Goal of the exercise: Search the material below for the string "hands". Return every line that holds it.

Extracted material:
========================================
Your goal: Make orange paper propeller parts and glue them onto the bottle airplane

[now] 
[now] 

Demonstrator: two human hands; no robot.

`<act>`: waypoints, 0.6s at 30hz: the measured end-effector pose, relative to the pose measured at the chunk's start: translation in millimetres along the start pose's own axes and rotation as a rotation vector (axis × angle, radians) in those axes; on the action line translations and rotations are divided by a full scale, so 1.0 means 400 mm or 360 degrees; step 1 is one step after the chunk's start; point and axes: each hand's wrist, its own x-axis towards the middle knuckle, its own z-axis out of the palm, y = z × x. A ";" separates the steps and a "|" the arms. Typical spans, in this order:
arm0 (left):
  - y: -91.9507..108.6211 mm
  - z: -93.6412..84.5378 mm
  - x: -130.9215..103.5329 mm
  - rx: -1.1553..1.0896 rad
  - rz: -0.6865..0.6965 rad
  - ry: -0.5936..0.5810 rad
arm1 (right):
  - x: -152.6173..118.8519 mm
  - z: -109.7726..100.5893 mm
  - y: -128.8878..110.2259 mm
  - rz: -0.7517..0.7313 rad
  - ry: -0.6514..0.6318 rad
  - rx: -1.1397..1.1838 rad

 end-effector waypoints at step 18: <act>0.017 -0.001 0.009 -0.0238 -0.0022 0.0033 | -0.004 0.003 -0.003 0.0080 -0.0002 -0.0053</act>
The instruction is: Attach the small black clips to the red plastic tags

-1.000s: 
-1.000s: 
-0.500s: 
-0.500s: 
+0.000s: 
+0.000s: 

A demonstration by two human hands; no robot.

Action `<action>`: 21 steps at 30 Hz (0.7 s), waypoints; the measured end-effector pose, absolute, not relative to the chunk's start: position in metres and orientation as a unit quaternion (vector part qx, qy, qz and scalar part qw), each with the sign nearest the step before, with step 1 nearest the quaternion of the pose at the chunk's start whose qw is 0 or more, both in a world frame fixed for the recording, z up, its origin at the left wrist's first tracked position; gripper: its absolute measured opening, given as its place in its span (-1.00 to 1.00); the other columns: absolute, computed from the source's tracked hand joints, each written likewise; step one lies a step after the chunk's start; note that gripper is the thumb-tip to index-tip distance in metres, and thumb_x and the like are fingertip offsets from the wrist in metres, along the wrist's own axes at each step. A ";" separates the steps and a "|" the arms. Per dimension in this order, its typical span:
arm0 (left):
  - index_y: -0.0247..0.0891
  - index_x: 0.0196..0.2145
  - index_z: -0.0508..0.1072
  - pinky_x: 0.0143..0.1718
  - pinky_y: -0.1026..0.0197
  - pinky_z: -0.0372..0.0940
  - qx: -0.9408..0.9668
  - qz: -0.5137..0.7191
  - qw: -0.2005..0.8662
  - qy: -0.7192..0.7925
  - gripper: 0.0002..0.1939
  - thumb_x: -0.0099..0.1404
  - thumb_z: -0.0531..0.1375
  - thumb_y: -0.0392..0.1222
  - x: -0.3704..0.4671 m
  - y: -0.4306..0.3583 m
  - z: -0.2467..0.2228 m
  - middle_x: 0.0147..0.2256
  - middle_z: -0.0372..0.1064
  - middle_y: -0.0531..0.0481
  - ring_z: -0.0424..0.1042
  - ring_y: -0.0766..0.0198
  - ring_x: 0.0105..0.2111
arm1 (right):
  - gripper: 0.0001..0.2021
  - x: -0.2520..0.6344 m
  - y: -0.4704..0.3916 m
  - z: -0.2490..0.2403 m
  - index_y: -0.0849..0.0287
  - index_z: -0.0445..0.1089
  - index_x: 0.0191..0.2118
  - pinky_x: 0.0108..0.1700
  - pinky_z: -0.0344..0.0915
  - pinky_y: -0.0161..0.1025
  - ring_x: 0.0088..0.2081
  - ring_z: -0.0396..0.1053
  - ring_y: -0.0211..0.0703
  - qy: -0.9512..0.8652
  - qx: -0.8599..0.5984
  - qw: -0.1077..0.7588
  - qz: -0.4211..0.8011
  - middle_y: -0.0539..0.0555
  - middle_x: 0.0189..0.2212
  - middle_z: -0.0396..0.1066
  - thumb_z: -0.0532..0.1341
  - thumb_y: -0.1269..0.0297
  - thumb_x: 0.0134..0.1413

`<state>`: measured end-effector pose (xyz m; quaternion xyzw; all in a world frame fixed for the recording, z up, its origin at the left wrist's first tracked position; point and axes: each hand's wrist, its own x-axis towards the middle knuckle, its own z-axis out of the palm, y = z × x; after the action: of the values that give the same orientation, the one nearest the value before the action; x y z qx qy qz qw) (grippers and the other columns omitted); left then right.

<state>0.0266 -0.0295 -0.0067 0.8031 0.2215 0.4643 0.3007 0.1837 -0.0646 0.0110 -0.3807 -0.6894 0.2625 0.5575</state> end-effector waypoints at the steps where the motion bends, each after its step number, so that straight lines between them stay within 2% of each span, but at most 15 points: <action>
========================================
Exercise output:
Demonstrator: two human hands; no robot.
A demonstration by two human hands; no robot.

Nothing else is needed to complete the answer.